Traces of drugs taken by foreign tourists found in York rivers

Traces of drugs taken by foreign tourists found in York rivers

Traces of drugs thought to have been taken by American and Chinese tourists are among nearly 30 found in river water in York, according to a new study.

Scientists have said they believe the levels of pharmaceuticals found in the Rivers Ouse and Foss are higher than in other parts of the world.

The York University team stressed that although the levels were extremely low – drinking two litres of river water would give you about a millionth of a patient’s daily dose of one drug – there were concerns over the long-term implications.

Professor Alistair Boxall from the Environment Department, looked at samples from 11 sites in the city over a 12-month period.

Professor Boxall said there was currently no evidence proving exposure to the chemicals was dangerous to humans, but he added: “It is important to realise that these drugs are being emitted continuously into the environment and that we will be exposed to them across our lifetime.

“There is therefore a concern that some may be causing harm.

“It is a really complex issue to tackle and we don’t really have the methods to understand whether long-term exposure to low levels of pharmaceuticals matters or not.”

He also said there were also questions over the impact of the drug traces on the ecosystem.

The study, published in Water Research and funded by the EU’s Seventh Framework Programme, showed seasonal spikes, with higher levels of antihistamines in the summer and higher levels of drugs associated with cold and flu symptoms in the winter.

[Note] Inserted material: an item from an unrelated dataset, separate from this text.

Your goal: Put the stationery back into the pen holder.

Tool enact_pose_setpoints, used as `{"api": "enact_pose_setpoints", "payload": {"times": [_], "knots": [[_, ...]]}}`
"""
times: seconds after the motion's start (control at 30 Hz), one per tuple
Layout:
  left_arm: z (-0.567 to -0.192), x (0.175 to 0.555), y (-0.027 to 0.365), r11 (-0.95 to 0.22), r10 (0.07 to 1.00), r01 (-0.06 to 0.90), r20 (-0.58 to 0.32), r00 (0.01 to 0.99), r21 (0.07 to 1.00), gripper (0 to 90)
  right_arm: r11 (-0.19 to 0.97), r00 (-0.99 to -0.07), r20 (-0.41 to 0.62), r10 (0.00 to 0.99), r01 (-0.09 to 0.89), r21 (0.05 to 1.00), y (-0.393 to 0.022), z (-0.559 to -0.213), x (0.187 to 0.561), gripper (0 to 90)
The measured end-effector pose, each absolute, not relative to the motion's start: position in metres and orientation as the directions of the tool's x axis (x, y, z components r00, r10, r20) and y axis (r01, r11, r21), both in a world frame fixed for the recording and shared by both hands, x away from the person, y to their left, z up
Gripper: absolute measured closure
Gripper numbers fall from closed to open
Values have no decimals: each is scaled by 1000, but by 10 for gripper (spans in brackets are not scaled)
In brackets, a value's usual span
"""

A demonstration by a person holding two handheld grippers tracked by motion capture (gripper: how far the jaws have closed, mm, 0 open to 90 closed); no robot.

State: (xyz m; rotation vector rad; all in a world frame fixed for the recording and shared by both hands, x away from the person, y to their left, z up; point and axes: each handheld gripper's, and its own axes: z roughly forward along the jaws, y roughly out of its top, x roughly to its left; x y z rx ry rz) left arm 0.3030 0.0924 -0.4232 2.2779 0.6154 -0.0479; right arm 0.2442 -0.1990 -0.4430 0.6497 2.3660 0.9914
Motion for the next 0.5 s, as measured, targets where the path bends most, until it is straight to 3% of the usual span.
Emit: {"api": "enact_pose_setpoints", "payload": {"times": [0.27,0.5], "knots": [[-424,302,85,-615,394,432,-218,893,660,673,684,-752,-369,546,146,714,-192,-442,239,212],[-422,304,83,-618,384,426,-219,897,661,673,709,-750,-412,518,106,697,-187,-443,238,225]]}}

The team said the study has laid the foundations for a new global project led by York University, looking at water samples taken from 60 rivers around the world.

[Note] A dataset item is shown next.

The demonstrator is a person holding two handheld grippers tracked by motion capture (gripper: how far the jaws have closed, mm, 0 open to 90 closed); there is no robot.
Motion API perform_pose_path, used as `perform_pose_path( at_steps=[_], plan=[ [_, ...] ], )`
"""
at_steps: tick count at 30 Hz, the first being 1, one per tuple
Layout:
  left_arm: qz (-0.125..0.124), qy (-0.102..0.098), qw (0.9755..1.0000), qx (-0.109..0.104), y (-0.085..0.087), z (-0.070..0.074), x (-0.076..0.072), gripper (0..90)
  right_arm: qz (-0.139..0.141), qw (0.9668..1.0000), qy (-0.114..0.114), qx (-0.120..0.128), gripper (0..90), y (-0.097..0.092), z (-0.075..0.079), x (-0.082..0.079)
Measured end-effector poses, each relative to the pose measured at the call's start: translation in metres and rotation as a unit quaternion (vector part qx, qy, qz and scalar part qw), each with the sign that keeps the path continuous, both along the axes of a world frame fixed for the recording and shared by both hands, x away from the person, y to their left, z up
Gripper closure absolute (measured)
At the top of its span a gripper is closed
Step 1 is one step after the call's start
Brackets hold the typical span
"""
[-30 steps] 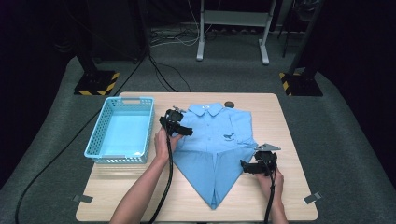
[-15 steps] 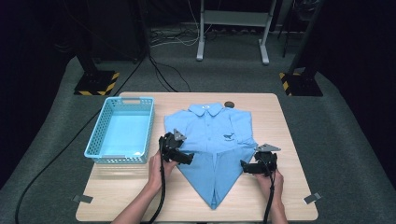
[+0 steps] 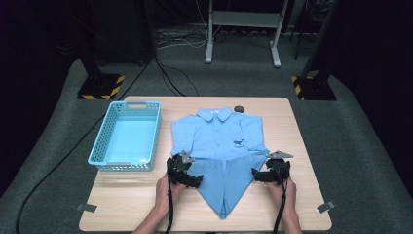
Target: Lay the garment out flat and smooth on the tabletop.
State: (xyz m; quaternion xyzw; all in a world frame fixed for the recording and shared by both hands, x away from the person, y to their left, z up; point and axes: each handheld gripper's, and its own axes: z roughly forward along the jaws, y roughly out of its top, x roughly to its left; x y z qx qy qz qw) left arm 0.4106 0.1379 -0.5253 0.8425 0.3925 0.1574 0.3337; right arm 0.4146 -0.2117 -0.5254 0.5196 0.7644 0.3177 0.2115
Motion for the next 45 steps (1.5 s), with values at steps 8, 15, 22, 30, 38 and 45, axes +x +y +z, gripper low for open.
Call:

They said the results of this should be known by the end of the year.

Previous studies have found traces of illegal cocaine in British rivers, as well as drugs used to treat cancers.

More than seven million tourists visit York every year, according to the tourism agency Visit York, with those from North America making up the biggest international contingent.

The historic Minster as well as the National Railway Museum are among the star attractions.

Some of the drugs found in the University of York’s samples were those not available in the UK.